**Instructions to follow:**
Copy out each line of the material that includes the word "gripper".

**Material provided:**
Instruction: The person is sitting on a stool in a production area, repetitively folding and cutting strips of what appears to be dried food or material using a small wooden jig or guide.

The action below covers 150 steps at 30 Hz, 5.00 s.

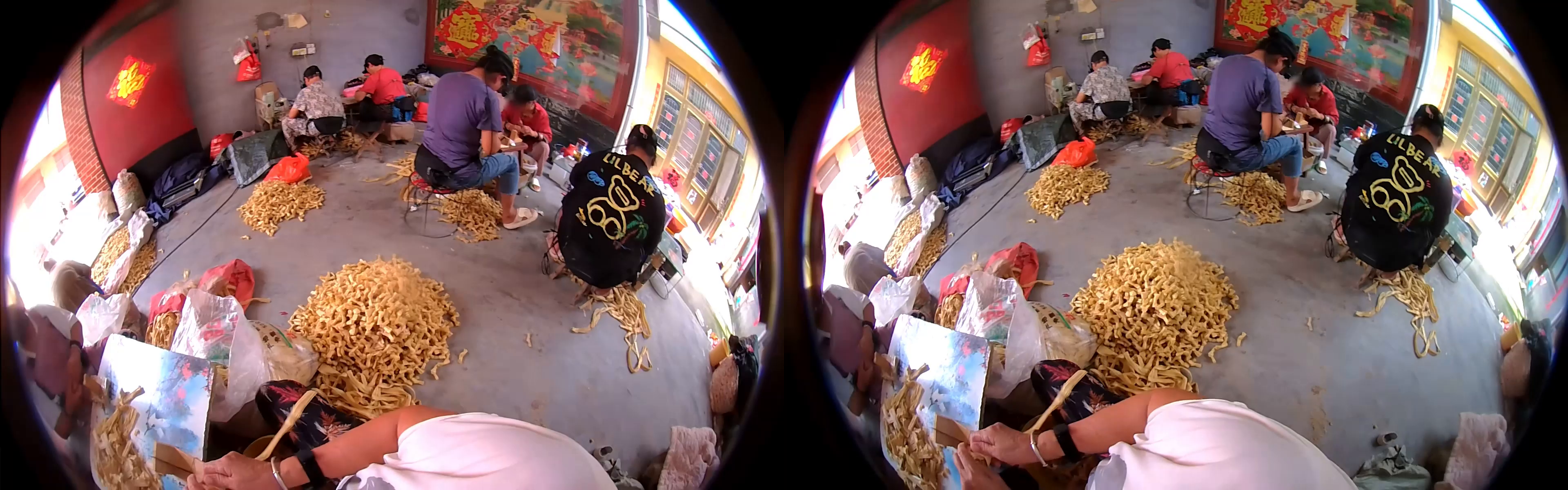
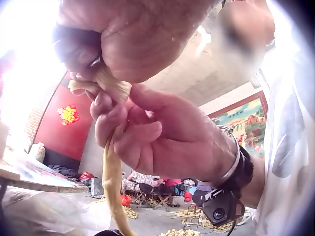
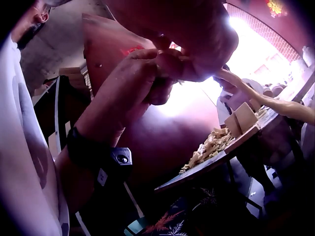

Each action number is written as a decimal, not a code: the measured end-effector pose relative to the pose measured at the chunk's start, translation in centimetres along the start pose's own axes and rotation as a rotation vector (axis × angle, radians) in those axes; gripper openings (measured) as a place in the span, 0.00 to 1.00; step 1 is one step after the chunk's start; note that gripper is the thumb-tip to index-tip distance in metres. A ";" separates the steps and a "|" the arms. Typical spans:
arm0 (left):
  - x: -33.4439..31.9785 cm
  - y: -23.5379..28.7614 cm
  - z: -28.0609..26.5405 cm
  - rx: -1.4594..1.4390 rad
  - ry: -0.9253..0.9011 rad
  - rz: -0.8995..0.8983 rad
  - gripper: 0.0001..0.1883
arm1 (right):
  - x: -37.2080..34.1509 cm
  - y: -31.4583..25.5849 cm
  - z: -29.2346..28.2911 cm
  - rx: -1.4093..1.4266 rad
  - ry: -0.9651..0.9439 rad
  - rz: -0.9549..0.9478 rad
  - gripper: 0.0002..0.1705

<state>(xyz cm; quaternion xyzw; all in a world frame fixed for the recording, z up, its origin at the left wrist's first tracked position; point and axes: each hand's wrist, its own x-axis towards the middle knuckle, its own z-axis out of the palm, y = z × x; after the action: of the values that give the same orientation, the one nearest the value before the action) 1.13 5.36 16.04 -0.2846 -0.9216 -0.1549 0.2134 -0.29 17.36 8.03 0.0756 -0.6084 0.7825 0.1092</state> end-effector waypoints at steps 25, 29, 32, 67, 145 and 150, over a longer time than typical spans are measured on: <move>-4.3 0.3 1.8 -0.836 0.138 -0.406 0.09 | -2.4 -0.8 0.2 -0.351 -0.052 -0.155 0.16; -4.2 -3.0 1.6 -0.755 0.087 -0.361 0.08 | -3.4 -2.7 -1.1 -0.746 -0.115 -0.103 0.17; -4.3 -4.5 3.7 -1.271 -0.017 -0.727 0.06 | -3.5 -1.4 -1.7 -0.573 -0.115 -0.193 0.14; -7.4 -2.4 6.0 -1.560 -0.203 -0.837 0.07 | -2.3 1.2 -2.8 -0.117 -0.270 0.269 0.13; -9.4 -5.5 11.6 -1.239 -0.519 -0.903 0.12 | -6.2 0.6 -1.5 -0.681 -0.272 -0.366 0.07; -8.1 -3.6 7.8 -0.418 -0.424 -0.085 0.08 | -6.0 2.0 -2.5 -0.584 -0.066 -0.278 0.11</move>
<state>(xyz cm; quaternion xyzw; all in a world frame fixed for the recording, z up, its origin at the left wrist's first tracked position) 2.66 1.96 4.79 -0.3097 -0.9049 -0.2870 -0.0538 5.03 18.86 4.01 0.1485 -0.7943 0.5495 0.2123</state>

**Response:**
Each action number is written as a decimal, not a code: the measured end-effector pose relative to the pose measured at the chunk's start, translation in centimetres along the start pose's own axes and rotation as a rotation vector (axis × angle, radians) in those axes; gripper openings (measured) as a place in the span, 0.00 to 1.00; step 1 is one step after the chunk's start; note that gripper is the thumb-tip to index-tip distance in metres. A ";" separates the steps and a "|" the arms. Typical spans:
  - gripper: 0.0001..0.1883
  - gripper: 0.0002..0.1705

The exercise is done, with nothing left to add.